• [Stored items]
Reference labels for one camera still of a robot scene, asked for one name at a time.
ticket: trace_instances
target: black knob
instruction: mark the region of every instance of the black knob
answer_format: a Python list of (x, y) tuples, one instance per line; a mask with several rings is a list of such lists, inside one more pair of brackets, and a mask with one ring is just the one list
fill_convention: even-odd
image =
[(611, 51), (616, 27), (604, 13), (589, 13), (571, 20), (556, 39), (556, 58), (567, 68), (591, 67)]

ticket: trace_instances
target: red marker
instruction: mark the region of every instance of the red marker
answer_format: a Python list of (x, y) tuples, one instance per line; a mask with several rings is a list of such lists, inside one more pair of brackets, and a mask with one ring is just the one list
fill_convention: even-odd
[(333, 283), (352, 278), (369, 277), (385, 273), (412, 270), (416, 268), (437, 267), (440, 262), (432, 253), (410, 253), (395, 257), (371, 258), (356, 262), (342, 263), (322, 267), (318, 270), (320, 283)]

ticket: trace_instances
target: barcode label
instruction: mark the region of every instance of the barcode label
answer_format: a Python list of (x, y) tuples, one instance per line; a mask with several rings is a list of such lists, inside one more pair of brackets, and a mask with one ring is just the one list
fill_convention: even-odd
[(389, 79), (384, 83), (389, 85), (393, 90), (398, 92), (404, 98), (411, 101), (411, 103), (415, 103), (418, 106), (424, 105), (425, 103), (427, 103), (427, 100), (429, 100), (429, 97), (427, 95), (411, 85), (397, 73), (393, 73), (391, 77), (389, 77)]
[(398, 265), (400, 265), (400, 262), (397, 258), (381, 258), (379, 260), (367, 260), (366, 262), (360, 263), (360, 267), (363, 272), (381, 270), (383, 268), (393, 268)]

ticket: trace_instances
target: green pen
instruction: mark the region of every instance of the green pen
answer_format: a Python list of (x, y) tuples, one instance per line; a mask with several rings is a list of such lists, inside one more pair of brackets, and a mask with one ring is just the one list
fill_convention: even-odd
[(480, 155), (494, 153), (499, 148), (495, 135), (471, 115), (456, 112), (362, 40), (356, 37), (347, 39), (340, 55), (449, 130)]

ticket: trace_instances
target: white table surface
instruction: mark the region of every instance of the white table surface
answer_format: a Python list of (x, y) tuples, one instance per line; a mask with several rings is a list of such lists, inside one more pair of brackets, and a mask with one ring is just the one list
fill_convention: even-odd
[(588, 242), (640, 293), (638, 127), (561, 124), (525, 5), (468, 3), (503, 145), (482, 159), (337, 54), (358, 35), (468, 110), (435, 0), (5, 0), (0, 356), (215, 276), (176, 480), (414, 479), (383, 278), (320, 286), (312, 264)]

• [YOUR GOAL] Find the lines above that contain "table" and give their count, with nothing added.

• [RESULT OF THE EXERCISE] 2